In 1986, Avruch suffered a mild heart attack. He returned to the air after only 17 days. In 1992, WCVB-TV cut Sunday from a weekly program to a monthly one. That December the station, finding it difficult to compete with cable networks -- especially after Turner Broadcasting acquired the MGM library that WCVB-TV had long been using -- canceled The Great Entertainment. Avruch remained with the station as its announcer and an on-air personality for special events and occasional news stories.

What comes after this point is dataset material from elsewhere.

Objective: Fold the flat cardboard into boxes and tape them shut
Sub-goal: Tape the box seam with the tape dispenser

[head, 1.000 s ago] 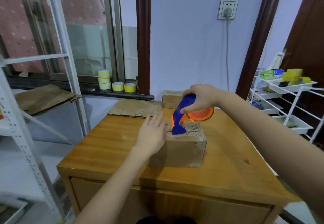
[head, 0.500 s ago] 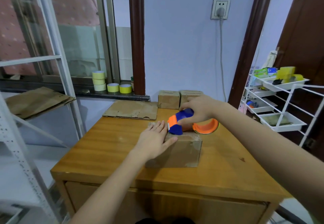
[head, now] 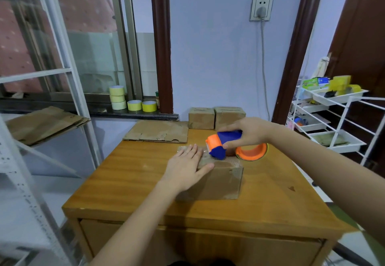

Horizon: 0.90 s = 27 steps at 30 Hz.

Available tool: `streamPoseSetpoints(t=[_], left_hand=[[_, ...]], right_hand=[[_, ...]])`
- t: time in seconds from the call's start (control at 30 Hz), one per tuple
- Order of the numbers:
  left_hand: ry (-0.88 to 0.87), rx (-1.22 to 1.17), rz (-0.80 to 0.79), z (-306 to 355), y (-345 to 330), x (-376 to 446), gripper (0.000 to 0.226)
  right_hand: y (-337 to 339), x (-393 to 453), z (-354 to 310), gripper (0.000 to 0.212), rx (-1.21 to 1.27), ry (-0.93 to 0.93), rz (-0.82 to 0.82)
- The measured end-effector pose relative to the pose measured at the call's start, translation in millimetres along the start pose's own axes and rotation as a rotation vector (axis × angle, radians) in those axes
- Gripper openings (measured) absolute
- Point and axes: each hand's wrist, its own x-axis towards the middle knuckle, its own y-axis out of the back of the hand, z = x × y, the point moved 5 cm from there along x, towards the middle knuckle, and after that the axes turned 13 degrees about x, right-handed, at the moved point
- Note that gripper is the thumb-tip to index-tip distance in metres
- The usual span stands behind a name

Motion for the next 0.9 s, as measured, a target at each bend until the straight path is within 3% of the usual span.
streamPoseSetpoints(t=[0.37,0.5,0.7,0.9], left_hand=[[-0.011,-0.022,0.002,-4,5,-5,0.079],[-0.042,-0.025,-0.024,-8,5,-7,0.076],[-0.09,-0.016,-0.044,0,4,-1,0.078],[-0.099,-0.04,-0.049,-3,2,-1,0.077]], right_hand=[[4,-12,25,0.074,0.005,0.024,-0.003],[23,-48,70,0.08,0.043,-0.073,0.1],[10,-62,73,0.086,-0.185,-0.088,-0.03],[-14,-72,87,0.09,-0.139,-0.12,-0.097]])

He retired from the station in 1995, but continued to appear on the station's’ various telethons and represented the station at various public events.

==Later life and death==
Following his retirement Avruch launched his own website, "Frank Avruch: Boston's Man About Town" (www.bostonman.com) which, like the “Man About Town” segments he did for WCVB-TV news, provided information about special events, hotels, restaurants, museums, and theaters in Boston. He also hosted a classic movie series at the Wang Center for the Performing Arts and the Coolidge Corner Theatre, did voice-over work, and represented WCVB-TV at public functions. In 2007 he was inducted into the inaugural class of the Massachusetts Broadcasters Hall of Fame. The Avruches spent their later years in Boston.

Frank Avruch died of heart disease on March 20, 2018, in his Boston home. He was 89 years old.